Look through the listing below, and wherever a line has the string "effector", copy it.

Segment Open

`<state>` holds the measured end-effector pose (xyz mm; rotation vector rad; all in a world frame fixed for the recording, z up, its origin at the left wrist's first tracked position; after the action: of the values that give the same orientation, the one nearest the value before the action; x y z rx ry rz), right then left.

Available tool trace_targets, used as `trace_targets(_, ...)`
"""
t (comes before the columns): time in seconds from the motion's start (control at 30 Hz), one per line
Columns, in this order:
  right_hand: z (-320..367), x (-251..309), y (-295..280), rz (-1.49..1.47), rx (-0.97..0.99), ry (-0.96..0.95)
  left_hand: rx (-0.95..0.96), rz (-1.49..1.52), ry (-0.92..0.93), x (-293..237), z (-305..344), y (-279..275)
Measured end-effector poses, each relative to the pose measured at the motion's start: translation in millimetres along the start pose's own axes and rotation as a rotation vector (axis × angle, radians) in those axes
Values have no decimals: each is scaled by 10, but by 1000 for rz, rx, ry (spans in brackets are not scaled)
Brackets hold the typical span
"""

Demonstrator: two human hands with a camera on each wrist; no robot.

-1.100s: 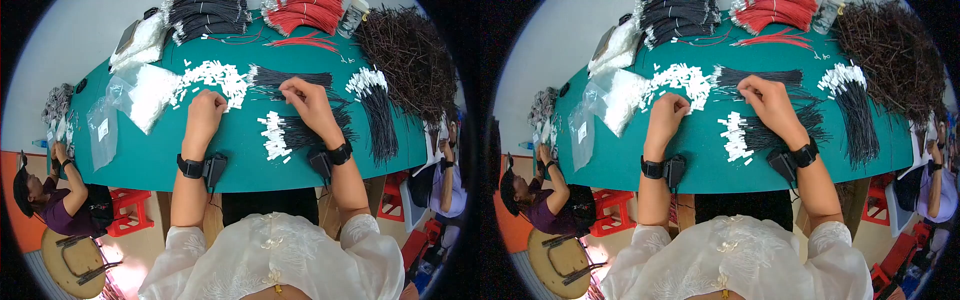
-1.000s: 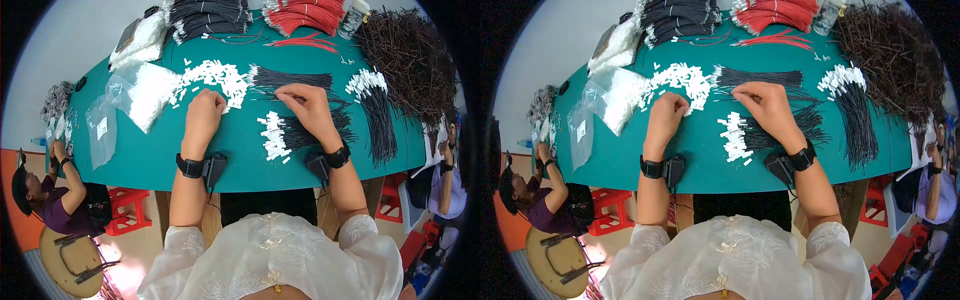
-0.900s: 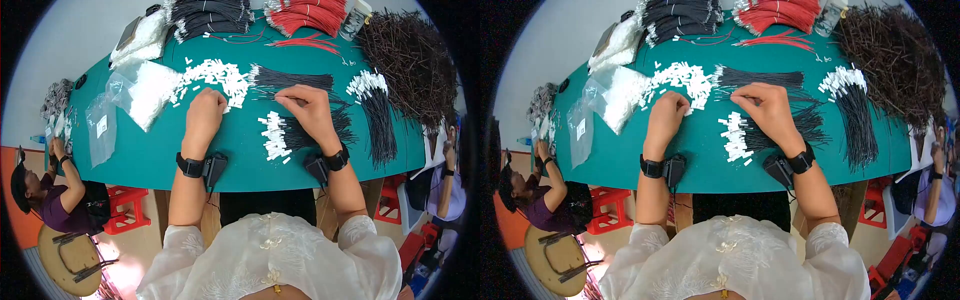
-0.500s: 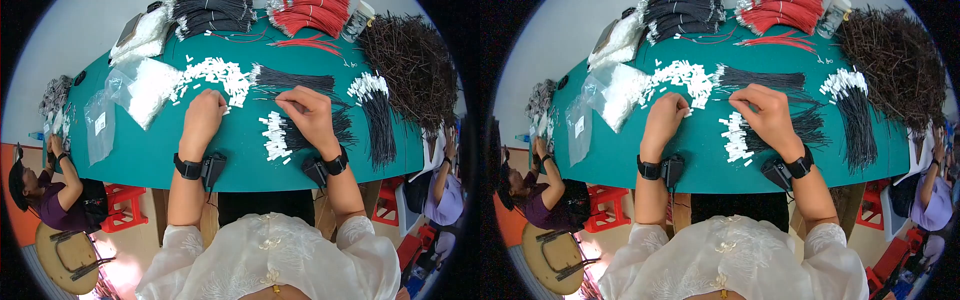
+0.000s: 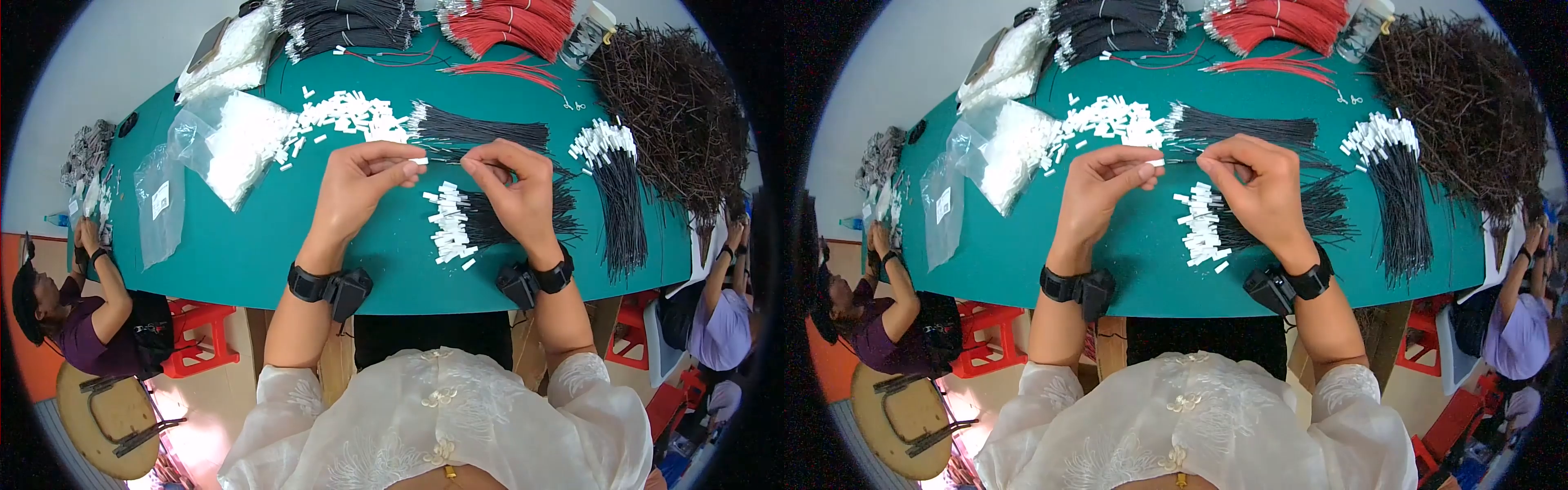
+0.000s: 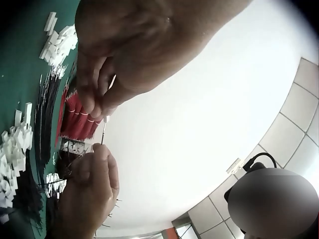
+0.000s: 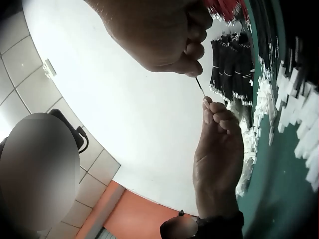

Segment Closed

# TASK OUTPUT
`<state>` holds the measured end-effector pose (xyz mm; rotation vector rad; all in a world frame fixed for the recording, z up, its origin at the left wrist's first tracked position; after the action: of the values that give the same orientation, the one nearest the value before the action; x y z rx ry rz), right then left.
Measured end-effector poses, each relative to the pose measured at the motion's start: translation in millimetres along the start pose's own axes and rotation as a rotation vector (axis × angle, radians) in those axes

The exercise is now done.